* [Goal of the exercise]
Reproduce the entries so that every line matches the original exactly.

Data records:
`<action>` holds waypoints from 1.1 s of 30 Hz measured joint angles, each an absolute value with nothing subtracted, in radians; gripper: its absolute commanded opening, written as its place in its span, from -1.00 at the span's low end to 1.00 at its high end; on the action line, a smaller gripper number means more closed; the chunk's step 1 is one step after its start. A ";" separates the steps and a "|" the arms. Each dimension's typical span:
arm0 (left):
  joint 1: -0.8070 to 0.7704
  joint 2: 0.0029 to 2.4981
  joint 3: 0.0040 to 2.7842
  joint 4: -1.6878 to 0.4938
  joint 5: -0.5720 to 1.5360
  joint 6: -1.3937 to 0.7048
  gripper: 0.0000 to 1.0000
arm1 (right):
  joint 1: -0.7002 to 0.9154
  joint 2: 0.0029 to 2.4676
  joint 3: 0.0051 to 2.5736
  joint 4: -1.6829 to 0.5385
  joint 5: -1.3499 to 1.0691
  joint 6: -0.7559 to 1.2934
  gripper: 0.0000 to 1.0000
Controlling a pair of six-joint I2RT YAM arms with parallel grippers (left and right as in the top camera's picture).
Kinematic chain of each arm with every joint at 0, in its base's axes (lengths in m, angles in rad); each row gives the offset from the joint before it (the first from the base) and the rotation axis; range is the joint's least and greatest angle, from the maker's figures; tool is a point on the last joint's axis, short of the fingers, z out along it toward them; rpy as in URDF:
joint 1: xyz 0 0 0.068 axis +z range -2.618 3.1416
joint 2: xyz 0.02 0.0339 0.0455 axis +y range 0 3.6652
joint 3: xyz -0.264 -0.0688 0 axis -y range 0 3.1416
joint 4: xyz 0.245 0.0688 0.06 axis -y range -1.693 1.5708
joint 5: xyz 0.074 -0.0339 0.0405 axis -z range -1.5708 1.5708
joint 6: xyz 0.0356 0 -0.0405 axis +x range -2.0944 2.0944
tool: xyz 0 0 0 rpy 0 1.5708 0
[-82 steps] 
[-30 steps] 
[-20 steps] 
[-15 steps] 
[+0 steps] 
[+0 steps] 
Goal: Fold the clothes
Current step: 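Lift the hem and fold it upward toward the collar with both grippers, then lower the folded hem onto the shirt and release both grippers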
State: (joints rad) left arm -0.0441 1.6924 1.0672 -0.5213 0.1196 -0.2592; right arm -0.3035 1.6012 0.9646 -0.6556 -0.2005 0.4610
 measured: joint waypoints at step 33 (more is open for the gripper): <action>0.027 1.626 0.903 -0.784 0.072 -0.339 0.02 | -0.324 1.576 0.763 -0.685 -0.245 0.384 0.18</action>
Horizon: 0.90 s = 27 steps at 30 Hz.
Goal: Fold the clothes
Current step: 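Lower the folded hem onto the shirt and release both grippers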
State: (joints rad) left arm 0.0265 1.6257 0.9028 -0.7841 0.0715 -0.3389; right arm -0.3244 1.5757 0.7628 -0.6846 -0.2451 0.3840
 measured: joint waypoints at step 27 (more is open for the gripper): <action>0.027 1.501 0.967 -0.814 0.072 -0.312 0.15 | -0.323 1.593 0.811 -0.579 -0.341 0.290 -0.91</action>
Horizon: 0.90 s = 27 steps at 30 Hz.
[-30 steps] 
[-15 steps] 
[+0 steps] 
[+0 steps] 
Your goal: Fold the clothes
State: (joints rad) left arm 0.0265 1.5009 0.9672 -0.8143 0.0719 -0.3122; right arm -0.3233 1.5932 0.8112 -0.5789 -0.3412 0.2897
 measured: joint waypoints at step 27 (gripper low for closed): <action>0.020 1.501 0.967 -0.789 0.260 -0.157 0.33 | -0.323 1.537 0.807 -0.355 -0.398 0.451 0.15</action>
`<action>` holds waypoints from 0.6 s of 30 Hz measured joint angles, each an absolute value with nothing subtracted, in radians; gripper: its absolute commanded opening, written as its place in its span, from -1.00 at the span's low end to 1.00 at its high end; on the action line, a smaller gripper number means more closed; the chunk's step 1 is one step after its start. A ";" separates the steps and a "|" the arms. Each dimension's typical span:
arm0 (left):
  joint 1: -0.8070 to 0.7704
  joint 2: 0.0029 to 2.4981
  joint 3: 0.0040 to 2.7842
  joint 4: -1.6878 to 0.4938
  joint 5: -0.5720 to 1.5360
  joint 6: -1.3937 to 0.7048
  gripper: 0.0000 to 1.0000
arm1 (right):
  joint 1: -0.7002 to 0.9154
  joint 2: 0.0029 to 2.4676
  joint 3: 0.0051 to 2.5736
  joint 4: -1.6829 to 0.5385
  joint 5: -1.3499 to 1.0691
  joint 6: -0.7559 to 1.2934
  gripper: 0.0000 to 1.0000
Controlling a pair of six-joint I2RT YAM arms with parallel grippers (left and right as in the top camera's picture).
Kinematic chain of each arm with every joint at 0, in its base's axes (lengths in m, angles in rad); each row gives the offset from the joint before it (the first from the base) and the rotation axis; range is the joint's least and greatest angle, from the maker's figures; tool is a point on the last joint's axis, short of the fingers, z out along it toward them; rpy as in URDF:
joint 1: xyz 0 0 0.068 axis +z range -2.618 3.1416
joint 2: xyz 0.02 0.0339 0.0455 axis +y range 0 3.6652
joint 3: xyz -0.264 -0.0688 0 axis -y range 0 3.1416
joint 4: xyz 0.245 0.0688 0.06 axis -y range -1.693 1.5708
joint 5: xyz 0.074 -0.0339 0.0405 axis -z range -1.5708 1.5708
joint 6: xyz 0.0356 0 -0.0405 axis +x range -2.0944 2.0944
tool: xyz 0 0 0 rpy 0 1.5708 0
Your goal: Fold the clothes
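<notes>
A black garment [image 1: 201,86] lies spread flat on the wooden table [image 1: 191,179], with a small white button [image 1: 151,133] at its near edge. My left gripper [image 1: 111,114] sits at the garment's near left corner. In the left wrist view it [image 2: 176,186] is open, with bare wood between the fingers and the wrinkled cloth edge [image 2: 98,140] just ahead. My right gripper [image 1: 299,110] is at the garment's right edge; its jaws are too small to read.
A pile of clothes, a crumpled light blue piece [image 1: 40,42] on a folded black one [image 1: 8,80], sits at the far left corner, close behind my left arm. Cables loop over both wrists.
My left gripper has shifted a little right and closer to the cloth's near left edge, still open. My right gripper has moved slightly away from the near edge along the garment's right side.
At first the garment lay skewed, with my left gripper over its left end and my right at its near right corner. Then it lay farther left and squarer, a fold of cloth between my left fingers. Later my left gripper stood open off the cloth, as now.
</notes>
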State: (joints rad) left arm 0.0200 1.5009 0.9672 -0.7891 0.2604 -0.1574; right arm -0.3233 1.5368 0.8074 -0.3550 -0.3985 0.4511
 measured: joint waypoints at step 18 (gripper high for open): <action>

* [Answer to the problem]
`<action>` holds waypoints from 1.1 s of 30 Hz measured joint angles, each an absolute value with nothing subtracted, in radians; gripper: its absolute commanded opening, written as its place in its span, from -1.00 at the span's low end to 1.00 at its high end; on the action line, a smaller gripper number means more closed; the chunk's step 1 is one step after its start. A ";" separates the steps and a "|" the arms. Each dimension's typical span:
arm0 (left):
  joint 1: -0.8070 to 0.7704
  joint 2: 0.0029 to 2.4981
  joint 3: 0.0040 to 2.7842
  joint 4: -1.6878 to 0.4938
  joint 5: -0.5720 to 1.5360
  joint 6: -1.3937 to 0.7048
  gripper: 0.0000 to 1.0000
arm1 (right):
  joint 1: -0.7002 to 0.9154
  joint 2: 0.0029 to 2.4676
  joint 3: 0.0051 to 2.5736
  joint 4: -1.6829 to 0.5385
  joint 5: -1.3499 to 1.0691
  joint 6: -0.7559 to 1.2934
  gripper: 0.0000 to 1.0000
Controlling a pair of six-joint I2RT YAM arms with parallel grippers (left and right as in the top camera's picture).
Kinematic chain of each arm with every joint at 0, in its base's axes (lengths in m, angles in rad); each row gives the offset from the joint before it (the first from the base) and the rotation axis; range is the joint's least and greatest angle, from the maker's figures; tool is a point on the last joint's axis, short of the fingers, z out along it toward them; rpy as in URDF:
joint 1: xyz 0 0 0.068 axis +z range -2.618 3.1416
joint 2: xyz 0.02 0.0339 0.0455 axis +y range 0 3.6652
joint 3: xyz -0.264 -0.0688 0 axis -y range 0 3.1416
joint 4: xyz 0.245 0.0688 0.06 axis -y range -1.693 1.5708
joint 5: xyz 0.074 -0.0339 0.0405 axis -z range -1.5708 1.5708
joint 6: xyz 0.0356 0 -0.0405 axis +x range -2.0944 2.0944
tool: xyz 0 0 0 rpy 0 1.5708 0
[-82 steps] 
[-30 steps] 
[-20 steps] 
[-15 steps] 
[+0 steps] 
[+0 steps] 
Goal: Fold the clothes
Current step: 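Lift the hem and fold it upward toward the collar with both grippers, then lower the folded hem onto the shirt and release both grippers
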State: (joints rad) left arm -0.0441 1.6924 1.0672 -0.5213 0.1196 -0.2592; right arm -0.3035 1.6012 0.9646 -0.6556 -0.2005 0.4610
 measured: joint waypoints at step 33 (more is open for the gripper): <action>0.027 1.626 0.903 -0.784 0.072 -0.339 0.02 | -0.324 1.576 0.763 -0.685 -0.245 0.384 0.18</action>
Horizon: 0.90 s = 27 steps at 30 Hz.
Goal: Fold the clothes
Current step: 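Lower the folded hem onto the shirt and release both grippers
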State: (joints rad) left arm 0.0265 1.6257 0.9028 -0.7841 0.0715 -0.3389; right arm -0.3244 1.5757 0.7628 -0.6846 -0.2451 0.3840
 measured: joint waypoints at step 27 (more is open for the gripper): <action>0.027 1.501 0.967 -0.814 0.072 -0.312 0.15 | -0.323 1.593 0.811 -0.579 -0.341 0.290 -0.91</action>
Horizon: 0.90 s = 27 steps at 30 Hz.
[-30 steps] 
[-15 steps] 
[+0 steps] 
[+0 steps] 
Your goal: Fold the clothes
State: (joints rad) left arm 0.0265 1.5009 0.9672 -0.8143 0.0719 -0.3122; right arm -0.3233 1.5932 0.8112 -0.5789 -0.3412 0.2897
 measured: joint waypoints at step 27 (gripper low for closed): <action>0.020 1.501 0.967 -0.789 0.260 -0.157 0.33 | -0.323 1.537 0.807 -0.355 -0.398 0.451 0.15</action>
`<action>` holds waypoints from 0.6 s of 30 Hz measured joint angles, each an absolute value with nothing subtracted, in radians; gripper: its absolute commanded opening, written as its place in its span, from -1.00 at the span's low end to 1.00 at its high end; on the action line, a smaller gripper number means more closed; the chunk's step 1 is one step after its start. A ";" separates the steps and a "|" the arms. Each dimension's typical span:
arm0 (left):
  joint 1: -0.8070 to 0.7704
  joint 2: 0.0029 to 2.4981
  joint 3: 0.0040 to 2.7842
  joint 4: -1.6878 to 0.4938
  joint 5: -0.5720 to 1.5360
  joint 6: -1.3937 to 0.7048
  gripper: 0.0000 to 1.0000
arm1 (right):
  joint 1: -0.7002 to 0.9154
  joint 2: 0.0029 to 2.4676
  joint 3: 0.0051 to 2.5736
  joint 4: -1.6829 to 0.5385
  joint 5: -1.3499 to 1.0691
  joint 6: -0.7559 to 1.2934
  gripper: 0.0000 to 1.0000
Controlling a pair of six-joint I2RT YAM arms with parallel grippers (left and right as in the top camera's picture).
Kinematic chain of each arm with every joint at 0, in its base's axes (lengths in m, angles in rad); each row gives the offset from the joint before it (the first from the base) and the rotation axis; range is the joint's least and greatest angle, from the maker's figures; tool is a point on the last joint's axis, short of the fingers, z out along it toward them; rpy as in URDF:
joint 1: xyz 0 0 0.068 axis +z range -2.618 3.1416
joint 2: xyz 0.02 0.0339 0.0455 axis +y range 0 3.6652
joint 3: xyz -0.264 -0.0688 0 axis -y range 0 3.1416
joint 4: xyz 0.245 0.0688 0.06 axis -y range -1.693 1.5708
joint 5: xyz 0.074 -0.0339 0.0405 axis -z range -1.5708 1.5708
joint 6: xyz 0.0356 0 -0.0405 axis +x range -2.0944 2.0944
tool: xyz 0 0 0 rpy 0 1.5708 0
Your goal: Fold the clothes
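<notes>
A black garment [image 1: 201,86] lies spread flat on the wooden table [image 1: 191,179], with a small white button [image 1: 151,133] at its near edge. My left gripper [image 1: 111,114] sits at the garment's near left corner. In the left wrist view it [image 2: 176,186] is open, with bare wood between the fingers and the wrinkled cloth edge [image 2: 98,140] just ahead. My right gripper [image 1: 299,110] is at the garment's right edge; its jaws are too small to read.
A pile of clothes, a crumpled light blue piece [image 1: 40,42] on a folded black one [image 1: 8,80], sits at the far left corner, close behind my left arm. Cables loop over both wrists.
My left gripper has shifted a little right and closer to the cloth's near left edge, still open. My right gripper has moved slightly away from the near edge along the garment's right side.
At first the garment lay skewed, with my left gripper over its left end and my right at its near right corner. Then it lay farther left and squarer, a fold of cloth between my left fingers. Later my left gripper stood open off the cloth, as now.
</notes>
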State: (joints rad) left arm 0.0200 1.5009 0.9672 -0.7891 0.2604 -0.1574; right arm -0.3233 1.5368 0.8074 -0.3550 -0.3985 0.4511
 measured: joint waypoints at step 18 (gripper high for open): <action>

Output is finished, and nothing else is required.